„Neonazis in Osttirol“ – Experten am Wort
Karl Öllinger: „Nicht ignorieren oder verharmlosen, sondern für Thema sensibilisieren.“
Man muss kein sensibler Beobachter sein, um auf die zahlreichen Aufkleber im Stadtgebiet von Lienz aufmerksam zu werden. Die Pickerl mit einschlägigen Sprüchen – in Augenhöhe positioniert an Laternen, Verkehrsschildern und Schaufenstern - weisen seit Jahren auf die rechtsextreme Gesinnung der Aktivisten hin. Und sie wollen paranoide Ängste schüren – vor „Zuwanderung“ und „Überfremdung“.
„Hinter den meisten dieser Aktionen verbirgt sich die Initiative Der Volkstod kommt, die eng mit der Alpen-Donau verbunden ist“, weiß der grüne NR-Abgeordnete Karl Öllinger, der am 9. Mai nach einem ausführlichen Pressegespräch gemeinsam mit dem Rechtsextremismus-Experten Reinhold Gärtner der Einladung der Grünen Osttirols zu einem Info- und Diskussionsabend nachgekommen war. „Es geht den Aktivisten um Polarisierung, Panikmache und Konfrontation, nicht um Kommunikation und Kompromiss“, betonte Gärtner.
Während die Aktionen mit Aufklebern bundesweit deutlich zurückgingen, präsentiere sich dieses Problem in Osttirol als virulent, betonte Öllinger, der sich seit Jahren intensiv mit der rechten Szene in Österreich befasst und Betreiber der Homepage "Stoppt die Rechten" ist. Hier listet der Bundespolitiker auch alle Neonazi-Aktionen im Bezirk Lienz auf.
Öllinger bezeichnet Osttirol als Region mit besonderen Neonazi-Aktivitäten: „Unter der Oberfläche existiert eine eher kleine, allerdings massiv rechtsextreme Gruppe, die seit rund 10 Jahren mit Aktionen kontinuierlich auf sich aufmerksam macht.“ Am Beginn dieses Zeitraums stand der Freitod zweier Jungnazis im Dezember 2001, über den verschiedene Versionen kursierten, die u.a. via Postwurfsendung der AFP (Arbeitsgemeinschaft für demokratische Politik) verbreitet wurden.
In den Folgejahren kam es im Bezirk wiederholt zu Neonazi-Konzerten, Propaganda, aber auch zu Gewalttaten, die, so Öllinger, immer wieder rasch aus dem Bewusstsein der Öffentlichkeit verschwanden. Zwischenzeitlich saßen einige Protagonisten des harten Kerns, der laut Öllinger in Osttirol aus rund zwei Dutzend Neonazis besteht, hinter Gittern. Aktuell läuft am Bezirksgericht ein Prozess gegen einen amtsbekannten Neonazi, der wiederholt gegen Menschen mit dunkler Hautfarbe gewalttätig wurde.

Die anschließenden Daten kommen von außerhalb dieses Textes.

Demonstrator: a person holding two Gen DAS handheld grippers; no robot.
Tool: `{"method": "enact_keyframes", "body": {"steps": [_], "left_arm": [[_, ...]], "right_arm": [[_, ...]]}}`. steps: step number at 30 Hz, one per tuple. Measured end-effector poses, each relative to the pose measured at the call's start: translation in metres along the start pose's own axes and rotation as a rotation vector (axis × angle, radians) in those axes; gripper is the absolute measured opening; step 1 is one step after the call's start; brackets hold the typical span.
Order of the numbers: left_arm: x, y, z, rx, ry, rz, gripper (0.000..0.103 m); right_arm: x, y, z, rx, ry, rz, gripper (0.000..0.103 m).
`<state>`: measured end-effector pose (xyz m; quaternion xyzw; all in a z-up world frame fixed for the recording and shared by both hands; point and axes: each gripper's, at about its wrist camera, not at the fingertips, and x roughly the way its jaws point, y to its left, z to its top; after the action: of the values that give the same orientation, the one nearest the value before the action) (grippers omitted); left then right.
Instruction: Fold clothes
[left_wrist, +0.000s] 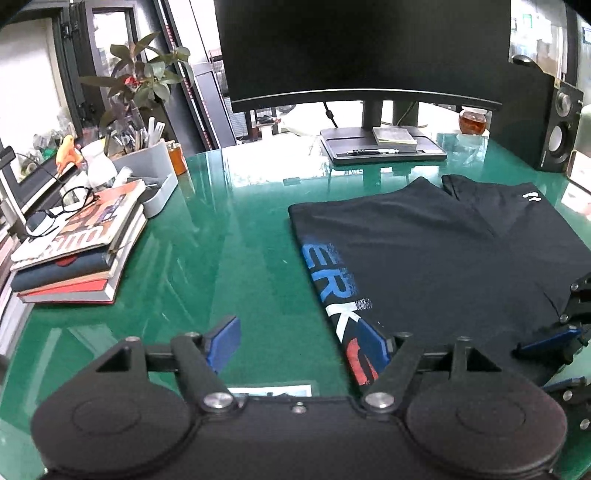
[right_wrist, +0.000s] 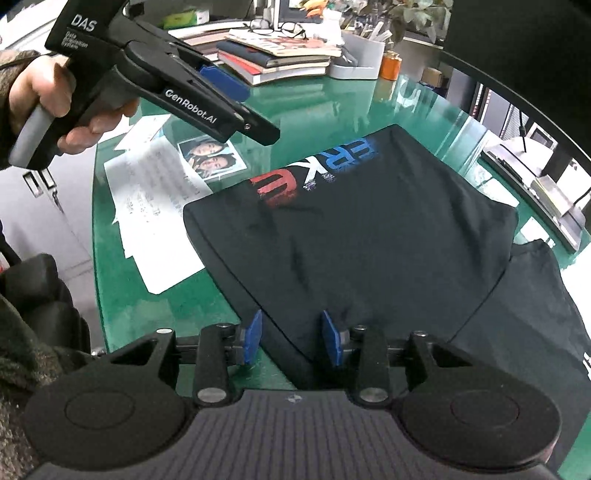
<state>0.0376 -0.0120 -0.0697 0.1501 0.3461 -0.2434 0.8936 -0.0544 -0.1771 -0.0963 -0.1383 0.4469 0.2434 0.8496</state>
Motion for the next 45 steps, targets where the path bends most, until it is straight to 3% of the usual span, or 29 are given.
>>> {"method": "enact_keyframes", "body": {"steps": [5, 8, 14, 18, 21, 23, 26, 28, 30, 34, 38, 41, 42, 45], "left_arm": [[-0.001, 0.0, 0.005, -0.019, -0.024, 0.021, 0.073], [-0.005, 0.0, 0.01, -0.049, -0.038, 0.049, 0.074], [-0.018, -0.002, 0.016, -0.056, -0.062, 0.081, 0.08], [-0.023, -0.01, 0.02, -0.05, -0.057, 0.033, 0.08], [-0.026, -0.027, 0.02, 0.006, -0.047, -0.017, 0.08], [-0.028, -0.038, 0.018, 0.053, -0.045, -0.048, 0.08], [-0.031, -0.057, 0.011, 0.113, -0.03, -0.123, 0.076], [-0.028, -0.067, 0.006, 0.125, -0.012, -0.152, 0.063], [-0.019, -0.074, 0.0, 0.113, 0.022, -0.173, 0.056], [-0.002, -0.076, -0.009, 0.098, 0.101, -0.164, 0.042], [0.007, -0.066, -0.023, 0.077, 0.149, -0.161, 0.047], [0.008, -0.062, -0.022, 0.082, 0.162, -0.155, 0.052], [0.008, -0.06, -0.022, 0.084, 0.167, -0.151, 0.059], [0.012, -0.051, -0.023, 0.051, 0.171, -0.142, 0.074]], "right_arm": [[-0.002, -0.009, 0.005, 0.024, 0.016, 0.064, 0.012], [-0.004, -0.015, 0.009, 0.021, 0.013, 0.104, 0.003], [-0.026, -0.023, 0.02, 0.062, -0.057, 0.215, 0.0], [-0.016, -0.005, 0.011, -0.015, 0.004, 0.286, 0.0], [-0.005, -0.002, 0.002, 0.02, 0.049, 0.312, 0.007], [-0.013, -0.004, -0.003, 0.064, 0.034, 0.321, 0.011], [-0.045, -0.028, -0.026, 0.263, -0.05, 0.219, 0.015], [-0.063, -0.048, -0.046, 0.414, -0.086, 0.116, 0.015], [-0.073, -0.072, -0.072, 0.572, -0.078, -0.035, 0.015], [-0.08, -0.099, -0.104, 0.742, -0.048, -0.218, 0.012], [-0.078, -0.089, -0.117, 0.691, -0.02, -0.269, 0.011], [-0.081, -0.094, -0.129, 0.755, -0.05, -0.297, 0.01], [-0.081, -0.097, -0.132, 0.773, -0.055, -0.303, 0.0], [-0.082, -0.106, -0.141, 0.818, -0.061, -0.314, 0.0]]}}
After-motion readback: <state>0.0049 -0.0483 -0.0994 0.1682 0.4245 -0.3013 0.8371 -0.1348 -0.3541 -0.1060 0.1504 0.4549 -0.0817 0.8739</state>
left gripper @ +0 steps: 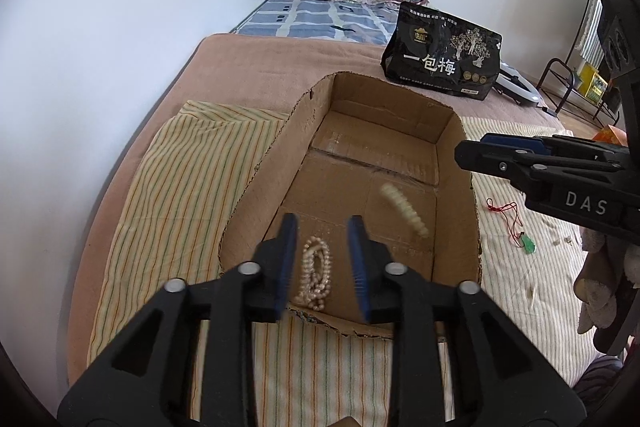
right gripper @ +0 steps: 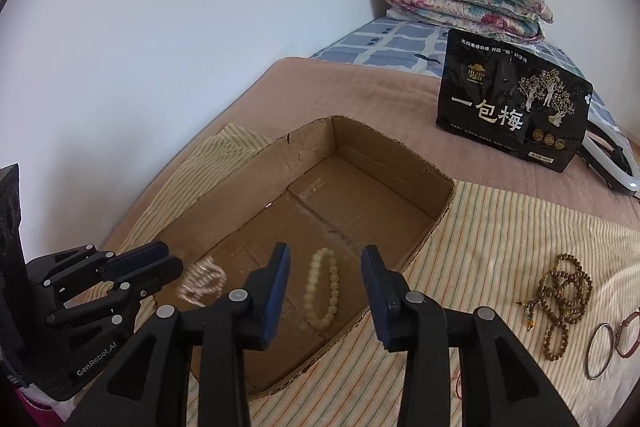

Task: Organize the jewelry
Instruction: 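Open both grippers to drop the necklace and bracelet into the box, then move the left tool to the green jade pendant while the right tool approaches the pearl earrings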

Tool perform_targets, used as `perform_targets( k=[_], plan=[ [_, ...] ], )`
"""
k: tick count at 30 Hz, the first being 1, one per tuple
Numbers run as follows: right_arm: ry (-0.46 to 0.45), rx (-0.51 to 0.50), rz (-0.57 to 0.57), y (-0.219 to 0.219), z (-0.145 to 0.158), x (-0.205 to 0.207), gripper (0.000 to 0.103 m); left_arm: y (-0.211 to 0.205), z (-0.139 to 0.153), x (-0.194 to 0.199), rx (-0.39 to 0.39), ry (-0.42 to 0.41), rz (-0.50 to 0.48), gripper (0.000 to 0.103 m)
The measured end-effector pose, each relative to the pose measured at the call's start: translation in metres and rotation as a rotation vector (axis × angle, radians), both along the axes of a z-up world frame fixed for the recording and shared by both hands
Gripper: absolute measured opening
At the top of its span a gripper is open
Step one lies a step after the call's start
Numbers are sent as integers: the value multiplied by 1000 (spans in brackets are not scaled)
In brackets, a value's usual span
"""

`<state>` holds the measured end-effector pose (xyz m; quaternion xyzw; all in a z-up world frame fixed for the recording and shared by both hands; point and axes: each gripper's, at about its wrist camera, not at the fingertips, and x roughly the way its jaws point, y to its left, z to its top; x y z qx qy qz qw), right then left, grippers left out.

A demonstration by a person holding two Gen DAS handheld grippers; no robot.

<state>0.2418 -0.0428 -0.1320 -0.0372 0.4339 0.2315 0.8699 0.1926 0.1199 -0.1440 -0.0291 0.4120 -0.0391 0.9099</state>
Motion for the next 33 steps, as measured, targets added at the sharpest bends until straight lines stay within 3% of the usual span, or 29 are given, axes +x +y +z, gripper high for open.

Auch wenn Vorfälle Jahre zurückliegen, müsse von Schulen, Jugendarbeit und politischen Einrichtungen die öffentliche Auseinandersetzung mit Jugendlichen geführt und Aufklärung geleistet werden“, so Öllinger. „Gerade junge Menschen, die noch keine Perspektive im Leben gefunden haben, sind anfällig für die rechte Ideologie.“
Neonazismus komme besonders stark zum Ausdruck in der Fußballszene, in Musik und im Internet. Öllinger: „Ein hoher Prozentsatz von Jugendlichen hat Kenntnis von Songs mit rechtsextremen Texten. Experten des Dokumentationsarchivs sprechen von 30 bis 40 Prozent. Und es tut sich Gewaltiges in den Netzwerken.“
Die Haft von verurteilten Neonazis verstärke oft die Gesinnung und statte den Täter mit einem Mythos aus, der wiederum für junge Nacheiferer und Sympathisanten sorgt. Umso bedeutender seien die Prävention und das positive Hervorheben von couragierten Menschen, die während der NS-Zeit Widerstand leisteten.
Kritische Worte fand Öllinger bei einem Pressegespräch vor der Diskussion für die Polizei: „Sie hat häufig die Tendenz, die rechtsextremen Aktivitäten zu verharmlosen und als Raufhandel abzutun. Ich bin unzufrieden mit dieser Haltung, da sie mit dazu beiträgt, zuzudecken.“
Das Ignorieren und Verharmlosen führe zu keiner Lösung, so der gemeinsame Tenor der beiden Podiumsgäste, die über zwei Stunden mit rund 70 Interessierten im Kirchenwirt diskutierten.